The overarching objective of this work is to deepen the understanding of the indirect consequences of two hydrologic hazards, i.e., pluvial and fluvial floods, in an urban context with a system perspective. The three specific objectives are:
  • to define a methodology for estimating the services accessibility risk (SAR) that considers the accessibility of roads and the connection between providers and users of services in a city;
  • to demonstrate the applicability of the methodology to pluvial and fluvial flood hazard with different return periods for the case study of Monza (northern Italy); and
  • to analyze social impacts considering aspects of age, disability, and the different economic sectors.

2. Materials and Methods

The methodology to estimate the SAR follows the three traditional risk components as reported in Figure 1: hazard, exposure, and vulnerability.
The hazard component uses as input the hyetograph and the hydrograph to estimate pluvial and fluvial flood maps, respectively. The maps provide flood extension and intensity, i.e., depth and velocity, for the different return periods.

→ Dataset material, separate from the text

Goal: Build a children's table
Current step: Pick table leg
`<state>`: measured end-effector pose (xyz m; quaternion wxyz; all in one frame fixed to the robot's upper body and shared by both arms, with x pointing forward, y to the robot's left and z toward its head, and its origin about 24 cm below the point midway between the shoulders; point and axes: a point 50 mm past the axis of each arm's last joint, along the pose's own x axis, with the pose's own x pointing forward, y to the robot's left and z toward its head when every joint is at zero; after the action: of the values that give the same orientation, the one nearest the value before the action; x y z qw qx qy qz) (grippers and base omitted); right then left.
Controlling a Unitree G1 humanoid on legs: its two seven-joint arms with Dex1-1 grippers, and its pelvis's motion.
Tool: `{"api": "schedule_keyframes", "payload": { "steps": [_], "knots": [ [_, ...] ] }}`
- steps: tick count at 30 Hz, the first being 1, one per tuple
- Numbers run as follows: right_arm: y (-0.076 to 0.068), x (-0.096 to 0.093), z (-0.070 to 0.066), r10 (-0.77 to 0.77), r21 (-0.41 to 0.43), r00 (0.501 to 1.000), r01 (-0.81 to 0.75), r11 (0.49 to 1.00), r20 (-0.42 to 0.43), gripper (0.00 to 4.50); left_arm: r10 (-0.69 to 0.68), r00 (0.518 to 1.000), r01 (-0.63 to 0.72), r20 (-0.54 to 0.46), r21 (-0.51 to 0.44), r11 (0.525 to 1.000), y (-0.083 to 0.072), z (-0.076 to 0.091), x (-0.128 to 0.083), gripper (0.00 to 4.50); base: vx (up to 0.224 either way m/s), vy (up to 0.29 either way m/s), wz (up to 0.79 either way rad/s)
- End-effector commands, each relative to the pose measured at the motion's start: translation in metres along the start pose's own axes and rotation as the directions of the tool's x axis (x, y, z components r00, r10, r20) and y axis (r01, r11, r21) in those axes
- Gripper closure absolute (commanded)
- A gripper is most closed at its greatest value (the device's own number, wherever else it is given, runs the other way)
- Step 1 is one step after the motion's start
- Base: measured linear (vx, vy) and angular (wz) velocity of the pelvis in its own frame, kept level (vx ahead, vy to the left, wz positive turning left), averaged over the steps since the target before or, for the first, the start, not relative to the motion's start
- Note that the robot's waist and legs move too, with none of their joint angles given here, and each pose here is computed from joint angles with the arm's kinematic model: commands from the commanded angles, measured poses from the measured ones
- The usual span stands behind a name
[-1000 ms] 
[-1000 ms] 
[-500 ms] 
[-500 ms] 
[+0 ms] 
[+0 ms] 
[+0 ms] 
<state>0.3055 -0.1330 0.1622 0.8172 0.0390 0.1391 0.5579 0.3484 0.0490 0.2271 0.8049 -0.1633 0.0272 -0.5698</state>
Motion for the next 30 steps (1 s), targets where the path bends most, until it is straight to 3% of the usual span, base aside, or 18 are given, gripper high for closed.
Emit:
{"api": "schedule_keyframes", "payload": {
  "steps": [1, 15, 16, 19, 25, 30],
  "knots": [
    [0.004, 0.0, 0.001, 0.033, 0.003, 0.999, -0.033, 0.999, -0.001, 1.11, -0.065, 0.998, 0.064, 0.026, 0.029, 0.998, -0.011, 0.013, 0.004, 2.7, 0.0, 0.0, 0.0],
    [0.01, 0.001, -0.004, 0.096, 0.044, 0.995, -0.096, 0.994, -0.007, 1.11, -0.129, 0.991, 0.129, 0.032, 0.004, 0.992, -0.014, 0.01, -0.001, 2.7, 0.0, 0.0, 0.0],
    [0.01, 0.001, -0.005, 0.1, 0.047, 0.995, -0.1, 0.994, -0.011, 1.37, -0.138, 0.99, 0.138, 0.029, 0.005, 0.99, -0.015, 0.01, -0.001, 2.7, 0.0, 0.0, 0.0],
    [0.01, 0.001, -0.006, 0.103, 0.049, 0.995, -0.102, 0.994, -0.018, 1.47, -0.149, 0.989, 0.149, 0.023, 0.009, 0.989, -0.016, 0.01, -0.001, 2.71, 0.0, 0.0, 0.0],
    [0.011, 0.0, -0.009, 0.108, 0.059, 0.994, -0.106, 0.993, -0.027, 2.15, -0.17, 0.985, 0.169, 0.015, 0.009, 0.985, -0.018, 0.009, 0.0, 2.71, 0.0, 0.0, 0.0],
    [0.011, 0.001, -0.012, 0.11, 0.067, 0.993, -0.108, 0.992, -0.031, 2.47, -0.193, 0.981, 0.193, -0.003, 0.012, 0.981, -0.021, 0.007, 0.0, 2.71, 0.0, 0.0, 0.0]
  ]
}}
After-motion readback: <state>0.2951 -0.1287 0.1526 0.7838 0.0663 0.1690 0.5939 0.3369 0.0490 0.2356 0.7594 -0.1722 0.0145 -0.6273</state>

The second component requires a change of paradigm from a silo to systemic exposure, in which each exposed element is connected to other nodes according to the exchange of services. The exposed system is represented by a graph in which there are nodes that provide services (i.e., providers) to nodes that receive those services (i.e., users). The road vulnerability estimates accessibility based on the physical stability of vehicles and pedestrians in flood conditions (i.e., water depth and velocity).
By integrating the information of the three components, it is possible to estimate how many services in the exposed systems are lost under different hazard scenarios and by defining proper proxies, it is also possible to differentiate the impacts between different sectors: economic and social. Finally, the SAR can be computed associating the estimated impacts to the probability of occurrence of different scenarios.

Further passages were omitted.